After a jury trial before the late Judge Judd, appellants were convicted of possessing and conspiring to possess a quantity of Nikkor camera lenses stolen from interstate commerce, in violation of 18 U.S.C. §§ 659, 371. Appellant Cameriero, whose true name is Frank Ranzie, was sentenced to concurrent prison terms of four years. Appellant Galante received a five-year sentence on the conspiracy count, and a sentence of two-years probation following his release from custody on the possession count. The only issue raised by Cameriero, and the only issue of substance raised by Galante, relates to the search for the lenses and their seizure. We affirm.

The facts of this case are not complicated. On March 22, 1975, 15 cartons of Nikkor lenses, along with a large quantity of radios and electronic calculators, were stolen from the Greenpoint Terminal Warehouse in Brooklyn. The goods were concealed in the basement of a store, the “Bristol Bargain Fair,” owned by Manachem Cohen, a co-conspirator who pled guilty and testified for the government. Cohen testified that Galante and an unknown person arranged for the storage of the stolen items after the theft.

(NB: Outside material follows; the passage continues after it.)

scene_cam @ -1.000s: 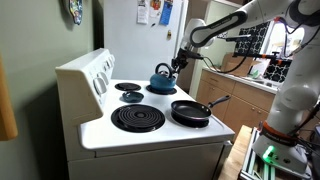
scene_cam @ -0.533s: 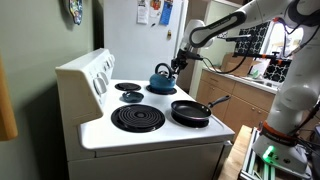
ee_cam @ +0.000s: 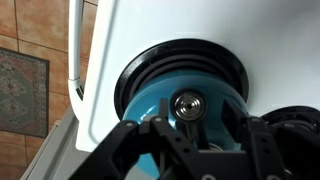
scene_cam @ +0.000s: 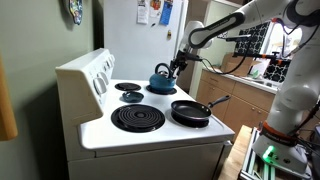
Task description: Open the lid on the spout of the blue kettle then close it
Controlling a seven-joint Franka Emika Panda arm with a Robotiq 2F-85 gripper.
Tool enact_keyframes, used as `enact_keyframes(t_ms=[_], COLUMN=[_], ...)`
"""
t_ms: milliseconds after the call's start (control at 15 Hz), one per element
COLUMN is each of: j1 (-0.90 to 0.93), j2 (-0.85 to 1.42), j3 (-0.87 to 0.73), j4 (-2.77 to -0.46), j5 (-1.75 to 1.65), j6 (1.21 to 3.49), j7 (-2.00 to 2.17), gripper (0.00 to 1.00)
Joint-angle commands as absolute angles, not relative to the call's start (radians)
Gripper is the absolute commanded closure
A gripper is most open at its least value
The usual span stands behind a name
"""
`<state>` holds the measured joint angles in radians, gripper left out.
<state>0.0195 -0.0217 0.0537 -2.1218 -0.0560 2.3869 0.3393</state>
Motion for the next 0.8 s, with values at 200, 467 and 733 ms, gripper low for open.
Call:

On' April 4, 1975, Cohen was arrested while attempting to sell some of the stolen items. Five days later, FBI agents searched the Bristol Bargain Fair under a warrant. There they found the rest of the stolen goods, but did not remove them. The store was kept under surveillance. By this time Cohen had begun cooperating with the government. On April 11, Galante called Cohen, who insisted the goods be removed, and informed him that someone was coming to pick up the stolen items. Cameriero arrived in a truck, which he proceeded to load with the assistance of Cohen. Cameriero was then arrested by the agents who had kept the store under surveillance.

Both defendants moved to suppress the lenses ultimately seized from the truck on the ground that the warrant authorizing the initial search of the Bristol Bargain [736]*736Fair was insufficient.1 Judge Judd ruled that the warrant was proper, and furthermore that Cohen consented to the search of his store.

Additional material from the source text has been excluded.